[Study material]

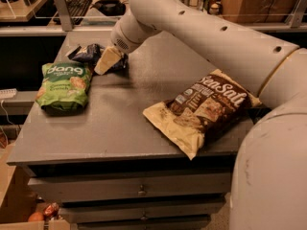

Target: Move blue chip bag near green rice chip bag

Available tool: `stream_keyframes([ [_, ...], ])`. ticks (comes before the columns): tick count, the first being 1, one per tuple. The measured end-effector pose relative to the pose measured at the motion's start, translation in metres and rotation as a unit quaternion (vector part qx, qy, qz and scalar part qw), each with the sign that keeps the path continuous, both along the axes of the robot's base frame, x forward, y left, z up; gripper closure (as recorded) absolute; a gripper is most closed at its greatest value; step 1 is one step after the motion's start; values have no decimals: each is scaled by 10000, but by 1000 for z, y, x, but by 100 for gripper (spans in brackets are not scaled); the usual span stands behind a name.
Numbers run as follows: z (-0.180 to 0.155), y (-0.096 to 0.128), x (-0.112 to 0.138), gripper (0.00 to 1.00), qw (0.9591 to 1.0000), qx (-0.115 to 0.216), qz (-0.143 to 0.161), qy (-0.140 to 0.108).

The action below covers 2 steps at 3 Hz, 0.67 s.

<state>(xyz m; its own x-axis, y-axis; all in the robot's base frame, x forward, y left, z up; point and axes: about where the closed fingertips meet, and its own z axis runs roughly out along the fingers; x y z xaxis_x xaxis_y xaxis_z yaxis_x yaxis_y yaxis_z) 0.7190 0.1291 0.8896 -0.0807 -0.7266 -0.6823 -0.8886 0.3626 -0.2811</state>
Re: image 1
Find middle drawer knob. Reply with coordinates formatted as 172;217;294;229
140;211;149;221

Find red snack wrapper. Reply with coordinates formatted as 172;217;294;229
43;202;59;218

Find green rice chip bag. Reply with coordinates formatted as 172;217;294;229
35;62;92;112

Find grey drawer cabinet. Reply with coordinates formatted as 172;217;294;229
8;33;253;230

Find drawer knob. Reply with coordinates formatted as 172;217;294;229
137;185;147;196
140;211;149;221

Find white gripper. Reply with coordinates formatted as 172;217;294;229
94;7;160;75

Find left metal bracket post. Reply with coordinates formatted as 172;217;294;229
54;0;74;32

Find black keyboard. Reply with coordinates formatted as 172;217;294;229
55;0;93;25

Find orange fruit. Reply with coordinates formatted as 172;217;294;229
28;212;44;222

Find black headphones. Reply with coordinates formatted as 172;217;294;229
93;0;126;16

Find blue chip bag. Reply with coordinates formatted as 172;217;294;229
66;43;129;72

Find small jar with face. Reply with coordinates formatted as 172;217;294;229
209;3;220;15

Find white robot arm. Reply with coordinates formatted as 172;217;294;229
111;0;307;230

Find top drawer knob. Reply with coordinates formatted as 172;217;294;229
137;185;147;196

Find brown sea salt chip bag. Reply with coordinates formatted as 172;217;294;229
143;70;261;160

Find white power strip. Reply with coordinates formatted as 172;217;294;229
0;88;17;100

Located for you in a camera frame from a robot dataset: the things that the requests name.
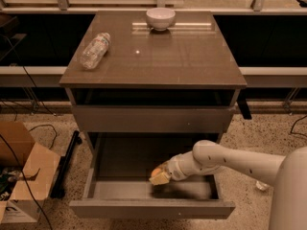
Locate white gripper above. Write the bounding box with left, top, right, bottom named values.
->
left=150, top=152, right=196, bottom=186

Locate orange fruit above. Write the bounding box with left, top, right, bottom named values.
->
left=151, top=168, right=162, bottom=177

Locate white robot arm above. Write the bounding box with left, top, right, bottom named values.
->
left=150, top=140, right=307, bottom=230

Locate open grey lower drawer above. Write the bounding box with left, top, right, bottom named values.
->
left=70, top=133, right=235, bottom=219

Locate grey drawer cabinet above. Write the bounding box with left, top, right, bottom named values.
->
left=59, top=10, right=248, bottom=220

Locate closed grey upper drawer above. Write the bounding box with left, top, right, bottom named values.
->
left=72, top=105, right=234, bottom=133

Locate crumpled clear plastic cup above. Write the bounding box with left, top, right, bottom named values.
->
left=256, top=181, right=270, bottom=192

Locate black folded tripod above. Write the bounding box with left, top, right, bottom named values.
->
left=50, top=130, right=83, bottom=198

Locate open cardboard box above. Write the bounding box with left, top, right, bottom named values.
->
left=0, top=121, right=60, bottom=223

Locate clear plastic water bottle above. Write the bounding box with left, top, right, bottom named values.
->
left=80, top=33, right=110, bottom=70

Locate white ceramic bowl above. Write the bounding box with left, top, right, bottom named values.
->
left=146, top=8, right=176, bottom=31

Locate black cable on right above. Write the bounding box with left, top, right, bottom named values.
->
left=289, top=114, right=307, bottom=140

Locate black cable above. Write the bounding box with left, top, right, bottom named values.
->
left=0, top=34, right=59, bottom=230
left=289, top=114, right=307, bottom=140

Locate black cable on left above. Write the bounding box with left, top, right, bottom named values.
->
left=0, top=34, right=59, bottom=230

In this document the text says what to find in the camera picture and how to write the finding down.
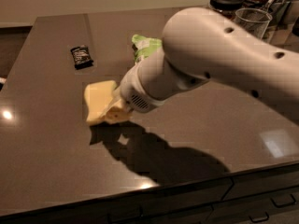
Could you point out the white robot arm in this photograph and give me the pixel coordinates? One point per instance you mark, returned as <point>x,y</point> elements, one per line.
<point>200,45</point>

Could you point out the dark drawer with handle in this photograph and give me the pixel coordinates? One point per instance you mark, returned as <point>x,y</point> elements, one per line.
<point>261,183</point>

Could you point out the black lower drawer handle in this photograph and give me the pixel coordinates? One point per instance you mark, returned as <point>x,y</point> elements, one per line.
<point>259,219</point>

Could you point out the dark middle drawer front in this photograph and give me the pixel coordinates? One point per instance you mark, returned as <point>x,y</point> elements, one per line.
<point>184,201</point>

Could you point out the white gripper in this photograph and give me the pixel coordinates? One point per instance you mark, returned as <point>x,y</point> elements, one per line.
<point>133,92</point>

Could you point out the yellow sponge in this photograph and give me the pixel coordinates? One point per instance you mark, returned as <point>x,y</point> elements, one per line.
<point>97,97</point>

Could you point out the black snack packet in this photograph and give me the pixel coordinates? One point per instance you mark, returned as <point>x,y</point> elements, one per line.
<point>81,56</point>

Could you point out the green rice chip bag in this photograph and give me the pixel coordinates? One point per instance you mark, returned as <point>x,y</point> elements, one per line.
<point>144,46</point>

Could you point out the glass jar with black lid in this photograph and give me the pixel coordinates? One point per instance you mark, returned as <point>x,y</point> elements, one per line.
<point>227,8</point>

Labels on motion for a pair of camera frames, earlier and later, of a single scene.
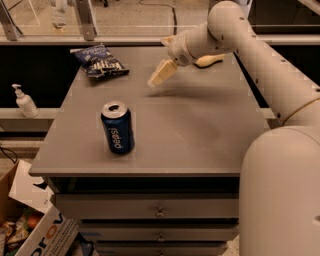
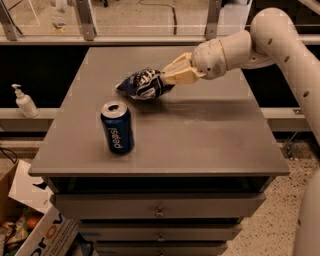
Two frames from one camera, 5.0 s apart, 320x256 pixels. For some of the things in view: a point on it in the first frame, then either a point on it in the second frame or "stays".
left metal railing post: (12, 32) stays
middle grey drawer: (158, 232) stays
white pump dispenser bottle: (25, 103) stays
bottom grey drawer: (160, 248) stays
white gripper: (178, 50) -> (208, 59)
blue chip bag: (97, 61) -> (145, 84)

[Action item]
The lines to retype run from the one containing "Could you point out the yellow" through the last line of the records above; write them exactly and skip the pictures.

[Finished task]
Could you point out the yellow sponge in this photograph and give me the pixel coordinates? One point per instance you mark, returned as <point>x,y</point> elements, one per line.
<point>97,97</point>

Could you point out the black snack packet in this photograph and give me the pixel coordinates? One point per instance you mark, returned as <point>x,y</point> elements, one per line.
<point>81,56</point>

Could you point out the green rice chip bag in this photograph and give me the pixel coordinates? One point per instance you mark, returned as <point>x,y</point> elements, one per line.
<point>144,46</point>

Could you point out the glass jar with black lid in this photograph and give me the pixel coordinates? One point per instance you mark, returned as <point>x,y</point> elements, one per line.
<point>227,8</point>

Labels on motion for a pair of camera frames, earlier and later, of a single scene.
Two frames from one camera, 5.0 s apart, 320x256 pixels. For some of the things in view: a point on it in the first frame, then either a point on it in the second frame or "stays".
left metal railing post: (12, 32) stays
middle grey drawer: (158, 232) stays
white pump dispenser bottle: (25, 103) stays
bottom grey drawer: (160, 248) stays
white gripper: (178, 50) -> (208, 59)
blue chip bag: (97, 61) -> (145, 84)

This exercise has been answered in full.